Written by: Christopher Llewellyn Reed | September 30th, 2022

Film poster: “Mona Lisa and the Blood Moon”

Mona Lisa and the Blood Moon (Ana Lily Amirpour, 2021) 1½ out of 4 stars. 

Given how much I adored writer/director Ana Lily Amirpour’s 2014 debut feature, A Girl Walks Home Alone at Night, it is with great regret that I report a decidedly less enthusiastic response to her third effort (I missed her 2016 The Bad Batch). Whether it’s the often-mismanaged performances, a restless camera to no purpose, or a script that adds up to less than the sum of its various episodes, Mona Lisa and the Blood Moon offers much vision but little that is visionary. There is still enough there to somewhat keep one watching, but it’s all too frequently a chore.

Jeon Jong-seo (Burning) stars as Mona Lisa Lee, a Korean woman who has been incarcerated in an institution for the criminally insane since she was 12 (and she is now about 22). As the film begins, we watch as a nurse comes to administer medicine, trim nails, and more, all the while doling out verbal abuse. For some reason, this time Mona Lisa isn’t ready to take it. Using what we quickly realize are psychokinetic powers, she causes the nurse to stab herself repeatedly, then to unlock her chains. On her way out the door, she knocks out the desk attendant using the same trick. She also grabs his bag of cheese puffs. She’s not only fed up, but ravenous.

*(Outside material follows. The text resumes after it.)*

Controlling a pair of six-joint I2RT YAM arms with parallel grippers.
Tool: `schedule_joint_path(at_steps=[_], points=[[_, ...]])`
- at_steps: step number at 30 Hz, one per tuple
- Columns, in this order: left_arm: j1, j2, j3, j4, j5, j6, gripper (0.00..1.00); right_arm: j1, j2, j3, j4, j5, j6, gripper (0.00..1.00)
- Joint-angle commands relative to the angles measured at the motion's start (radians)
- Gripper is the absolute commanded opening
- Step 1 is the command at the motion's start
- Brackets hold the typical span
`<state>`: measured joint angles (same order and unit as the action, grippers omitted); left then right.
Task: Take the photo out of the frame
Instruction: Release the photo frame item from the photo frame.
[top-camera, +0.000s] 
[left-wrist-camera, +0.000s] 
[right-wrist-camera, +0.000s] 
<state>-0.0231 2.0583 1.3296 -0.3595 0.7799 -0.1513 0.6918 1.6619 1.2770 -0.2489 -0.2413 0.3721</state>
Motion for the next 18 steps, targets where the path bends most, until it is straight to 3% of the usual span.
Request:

l-r: Kate Hudson and Jeon Jong-seo in MONA LISA AND THE BLOOD MOON ©Saban Films

Once out on the street, she meets a varied cast of characters, including Fuzz (Ed Skrein, Alita: Battle Angel), a seeming drug dealer who claims to be a DJ, from whom she steals a shirt to replace her straightjacket. She also disables a police officer, Harold (Craig Robinson, Morris from America), before deciding to interfere in a parking lot battle between Bonnie (Kate Hudson, Music)—a stripper eating a meal in a diner—and another woman who didn’t like how Bonnie and her boyfriend were exchanging looks. Using her powers, Mona Lisa saves Bonnie from a major beating. After that, the two become fast friends.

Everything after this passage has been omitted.